Fig. 6. Dynamic real-time change of the level of granularity in process maps.

This figure depicts how varying granularity levels in the process map, based on specific criteria like the most common patient journey, can impact the analysis of another question within the TrackYourTinnitus (TYT) data. It shows different granular perspectives by illustrating 50, 75, and 100 % of all activities, as well as 10, 25, and 50 % of all transitions. This approach highlights both the inherent variability and complexity within the data and enables a more targeted examination of the most significant or frequent paths by adjusting the visibility of complexity.

Fig. 7. Process mining dashboard for detailed insights.

This figure shows different statistics in a visual dashboard regarding tinnitus perception for female users of TrackYourTinnitus (TYT).

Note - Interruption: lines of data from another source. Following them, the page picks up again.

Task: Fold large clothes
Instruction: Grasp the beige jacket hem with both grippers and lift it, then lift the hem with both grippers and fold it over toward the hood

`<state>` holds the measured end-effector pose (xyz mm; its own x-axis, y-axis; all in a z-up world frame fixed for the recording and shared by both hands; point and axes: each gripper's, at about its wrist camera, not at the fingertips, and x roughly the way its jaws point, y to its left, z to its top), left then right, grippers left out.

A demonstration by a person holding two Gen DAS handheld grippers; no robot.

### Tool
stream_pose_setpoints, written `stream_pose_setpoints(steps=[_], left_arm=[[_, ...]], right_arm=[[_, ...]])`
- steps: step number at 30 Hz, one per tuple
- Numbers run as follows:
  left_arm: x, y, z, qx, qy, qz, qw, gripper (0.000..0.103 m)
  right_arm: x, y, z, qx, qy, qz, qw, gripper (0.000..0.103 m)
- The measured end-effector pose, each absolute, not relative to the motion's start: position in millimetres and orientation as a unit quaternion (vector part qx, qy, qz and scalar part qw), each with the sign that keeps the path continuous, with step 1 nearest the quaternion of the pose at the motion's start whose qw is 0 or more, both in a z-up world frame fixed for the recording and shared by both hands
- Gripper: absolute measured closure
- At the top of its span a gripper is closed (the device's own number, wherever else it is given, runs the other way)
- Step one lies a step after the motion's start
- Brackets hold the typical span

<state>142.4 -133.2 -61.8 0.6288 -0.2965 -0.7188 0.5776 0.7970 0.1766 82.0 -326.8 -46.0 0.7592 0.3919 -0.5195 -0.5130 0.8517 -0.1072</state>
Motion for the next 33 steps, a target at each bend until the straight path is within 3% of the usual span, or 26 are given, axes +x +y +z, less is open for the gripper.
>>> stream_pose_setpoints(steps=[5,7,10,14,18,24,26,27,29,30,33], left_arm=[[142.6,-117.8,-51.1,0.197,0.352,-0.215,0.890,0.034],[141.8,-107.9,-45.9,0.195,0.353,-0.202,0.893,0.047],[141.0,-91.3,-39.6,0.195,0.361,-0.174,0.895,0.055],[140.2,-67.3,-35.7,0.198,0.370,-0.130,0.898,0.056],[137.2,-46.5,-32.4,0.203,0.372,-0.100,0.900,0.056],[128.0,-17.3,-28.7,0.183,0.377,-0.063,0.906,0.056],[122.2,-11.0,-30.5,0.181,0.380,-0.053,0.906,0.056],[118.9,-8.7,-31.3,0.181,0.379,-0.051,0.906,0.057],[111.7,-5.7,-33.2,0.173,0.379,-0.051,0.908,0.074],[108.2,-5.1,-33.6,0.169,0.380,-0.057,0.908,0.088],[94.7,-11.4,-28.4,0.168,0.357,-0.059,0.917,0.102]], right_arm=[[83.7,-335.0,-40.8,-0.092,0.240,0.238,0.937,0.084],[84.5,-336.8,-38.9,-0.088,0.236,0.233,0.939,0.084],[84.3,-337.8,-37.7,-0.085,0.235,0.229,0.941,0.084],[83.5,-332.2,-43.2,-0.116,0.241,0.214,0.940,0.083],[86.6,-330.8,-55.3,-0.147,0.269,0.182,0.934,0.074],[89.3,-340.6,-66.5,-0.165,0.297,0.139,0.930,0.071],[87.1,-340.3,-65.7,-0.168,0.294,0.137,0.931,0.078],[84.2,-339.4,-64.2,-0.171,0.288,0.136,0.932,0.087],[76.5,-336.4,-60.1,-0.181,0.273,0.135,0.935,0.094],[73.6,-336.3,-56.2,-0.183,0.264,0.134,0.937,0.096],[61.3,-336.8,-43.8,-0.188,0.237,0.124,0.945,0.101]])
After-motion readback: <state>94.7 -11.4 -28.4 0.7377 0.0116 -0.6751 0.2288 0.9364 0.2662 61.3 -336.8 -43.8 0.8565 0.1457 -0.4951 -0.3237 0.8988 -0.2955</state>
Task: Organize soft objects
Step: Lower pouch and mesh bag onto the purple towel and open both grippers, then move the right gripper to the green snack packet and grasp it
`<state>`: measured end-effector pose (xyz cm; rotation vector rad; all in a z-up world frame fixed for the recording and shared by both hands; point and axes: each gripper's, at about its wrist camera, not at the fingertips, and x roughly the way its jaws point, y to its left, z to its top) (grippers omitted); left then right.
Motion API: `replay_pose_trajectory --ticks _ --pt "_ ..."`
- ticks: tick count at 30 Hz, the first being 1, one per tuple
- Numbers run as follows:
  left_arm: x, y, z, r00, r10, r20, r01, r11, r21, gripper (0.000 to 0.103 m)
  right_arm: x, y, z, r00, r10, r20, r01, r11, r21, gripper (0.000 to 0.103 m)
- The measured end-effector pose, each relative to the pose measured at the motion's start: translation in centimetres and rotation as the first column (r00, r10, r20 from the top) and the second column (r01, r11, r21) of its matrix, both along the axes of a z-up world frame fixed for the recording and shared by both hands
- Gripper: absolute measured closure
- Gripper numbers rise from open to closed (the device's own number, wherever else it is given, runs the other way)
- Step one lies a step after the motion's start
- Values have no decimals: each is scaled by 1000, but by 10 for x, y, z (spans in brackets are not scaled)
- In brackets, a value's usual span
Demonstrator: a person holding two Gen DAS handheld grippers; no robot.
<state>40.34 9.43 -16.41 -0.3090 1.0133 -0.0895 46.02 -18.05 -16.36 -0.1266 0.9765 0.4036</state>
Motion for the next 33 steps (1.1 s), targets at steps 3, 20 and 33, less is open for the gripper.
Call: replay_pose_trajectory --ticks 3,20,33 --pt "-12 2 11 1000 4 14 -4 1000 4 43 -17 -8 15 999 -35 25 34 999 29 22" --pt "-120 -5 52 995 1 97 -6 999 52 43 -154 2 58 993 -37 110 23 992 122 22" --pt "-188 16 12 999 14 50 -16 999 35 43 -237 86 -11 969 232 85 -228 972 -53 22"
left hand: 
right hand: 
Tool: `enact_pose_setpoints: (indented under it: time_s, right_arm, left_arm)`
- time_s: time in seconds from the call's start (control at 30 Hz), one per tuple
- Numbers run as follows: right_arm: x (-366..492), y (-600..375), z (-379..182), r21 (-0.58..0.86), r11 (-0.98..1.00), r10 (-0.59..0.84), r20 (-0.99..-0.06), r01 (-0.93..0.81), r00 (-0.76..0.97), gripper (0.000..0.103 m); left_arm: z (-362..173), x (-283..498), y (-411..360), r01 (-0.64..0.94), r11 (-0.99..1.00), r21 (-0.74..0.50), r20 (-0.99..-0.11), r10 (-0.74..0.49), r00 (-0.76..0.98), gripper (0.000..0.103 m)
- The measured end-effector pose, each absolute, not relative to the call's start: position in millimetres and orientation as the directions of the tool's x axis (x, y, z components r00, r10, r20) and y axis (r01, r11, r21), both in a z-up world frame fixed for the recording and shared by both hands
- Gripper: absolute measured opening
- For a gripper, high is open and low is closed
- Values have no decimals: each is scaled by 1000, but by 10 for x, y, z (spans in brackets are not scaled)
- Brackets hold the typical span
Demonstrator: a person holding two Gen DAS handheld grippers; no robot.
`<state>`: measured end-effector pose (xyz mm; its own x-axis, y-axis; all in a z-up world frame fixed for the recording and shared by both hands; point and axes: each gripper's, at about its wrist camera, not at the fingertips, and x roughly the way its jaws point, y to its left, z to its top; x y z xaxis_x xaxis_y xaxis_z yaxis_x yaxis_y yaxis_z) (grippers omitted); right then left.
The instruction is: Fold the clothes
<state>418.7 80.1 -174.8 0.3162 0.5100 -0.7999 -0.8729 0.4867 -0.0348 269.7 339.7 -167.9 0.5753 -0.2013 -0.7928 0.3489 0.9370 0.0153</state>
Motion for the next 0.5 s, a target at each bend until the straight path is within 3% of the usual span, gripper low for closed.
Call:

The figure shows descriptive information concerning number of cases, variants, activity instances, and several temporal aspects. Regarding the latter, aspects (e.g., activity frequency over time) are presented, indicating variability in response behavior over time. User specific journeys are shown allowing for an intra- or inter-individual analysis. The figure highlights the application of filters (see black area) based on, for example, attributes (e.g., show only the occurrence of specific activities), temporal (e.g., filter out all activities, which appeared at night) or performance (e.g., retain all cases with a defined threshold for the frequency of activities) aspects.

Fig. 8. Conformance checking to identify deviations in patient journeys.

This figure demonstrates the use of conformance checking to identify deviations in patient journeys from the overall sample. The conformance checking process compares individual patient data to the expected model, identifying consistent behaviors (green), deviations (red), movements (yellow), missing data (grey), and unutilized data (black). This analysis helps to highlight differences in patient behavior, uncovering potential issues such as incorrect treatments or external factors that may influence treatment outcomes. By identifying these patterns, healthcare providers can adjust treatment plans and offer more personalized interventions.